_PROBLEM STATEMENT_.
Go through the data below and return each line where the string "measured" appears.

_COLLECTED DATA_.

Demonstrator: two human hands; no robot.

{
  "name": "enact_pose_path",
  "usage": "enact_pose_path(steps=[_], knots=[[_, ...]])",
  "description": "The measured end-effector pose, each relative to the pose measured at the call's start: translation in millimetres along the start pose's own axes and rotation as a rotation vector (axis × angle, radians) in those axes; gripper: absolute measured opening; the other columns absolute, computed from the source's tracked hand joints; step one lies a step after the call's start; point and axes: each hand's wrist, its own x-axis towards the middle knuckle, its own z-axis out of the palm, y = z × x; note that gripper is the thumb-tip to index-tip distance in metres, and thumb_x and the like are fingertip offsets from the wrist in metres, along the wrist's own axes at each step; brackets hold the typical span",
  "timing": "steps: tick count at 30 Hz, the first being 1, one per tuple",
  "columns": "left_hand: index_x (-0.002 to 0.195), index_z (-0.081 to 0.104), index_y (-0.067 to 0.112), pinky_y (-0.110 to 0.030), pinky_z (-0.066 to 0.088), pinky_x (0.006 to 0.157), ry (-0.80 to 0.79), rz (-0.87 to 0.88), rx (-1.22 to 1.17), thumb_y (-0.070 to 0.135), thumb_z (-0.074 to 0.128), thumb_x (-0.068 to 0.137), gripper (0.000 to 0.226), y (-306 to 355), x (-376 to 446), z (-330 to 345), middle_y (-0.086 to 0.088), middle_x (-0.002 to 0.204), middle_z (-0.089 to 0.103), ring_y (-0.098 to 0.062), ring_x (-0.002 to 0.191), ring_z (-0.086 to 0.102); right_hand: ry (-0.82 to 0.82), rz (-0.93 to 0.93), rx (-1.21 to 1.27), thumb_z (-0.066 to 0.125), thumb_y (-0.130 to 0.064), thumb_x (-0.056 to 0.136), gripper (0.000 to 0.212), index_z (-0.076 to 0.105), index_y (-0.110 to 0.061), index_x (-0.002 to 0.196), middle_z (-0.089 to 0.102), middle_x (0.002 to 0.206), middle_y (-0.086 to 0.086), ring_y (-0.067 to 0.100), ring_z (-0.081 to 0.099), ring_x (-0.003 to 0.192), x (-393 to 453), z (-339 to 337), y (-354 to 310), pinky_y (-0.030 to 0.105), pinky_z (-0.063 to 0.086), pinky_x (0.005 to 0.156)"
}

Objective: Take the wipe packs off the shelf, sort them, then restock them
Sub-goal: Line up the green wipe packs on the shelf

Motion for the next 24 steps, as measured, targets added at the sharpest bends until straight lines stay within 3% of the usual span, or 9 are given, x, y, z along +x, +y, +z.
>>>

_SOLUTION FOR THIS EXERCISE_.
  "description": "The measured end-effector pose, each relative to the pose measured at the call's start: translation in millimetres along the start pose's own axes and rotation as a rotation vector (axis × angle, radians) in those axes; gripper: absolute measured opening; the other columns absolute, computed from the source's tracked hand joints; step one lies a step after the call's start; point and axes: each hand's wrist, its own x-axis towards the middle knuckle, its own z-axis out of the palm, y = z × x; note that gripper is the thumb-tip to index-tip distance in metres, and thumb_x and the like are fingertip offsets from the wrist in metres, along the wrist's own axes at each step; brackets hold the typical span",
Motion for the next 24 steps, as measured, targets added at the sharpest bends until straight lines stay within 3% of the usual span, or 9 are given, x, y, z along +x, +y, +z.

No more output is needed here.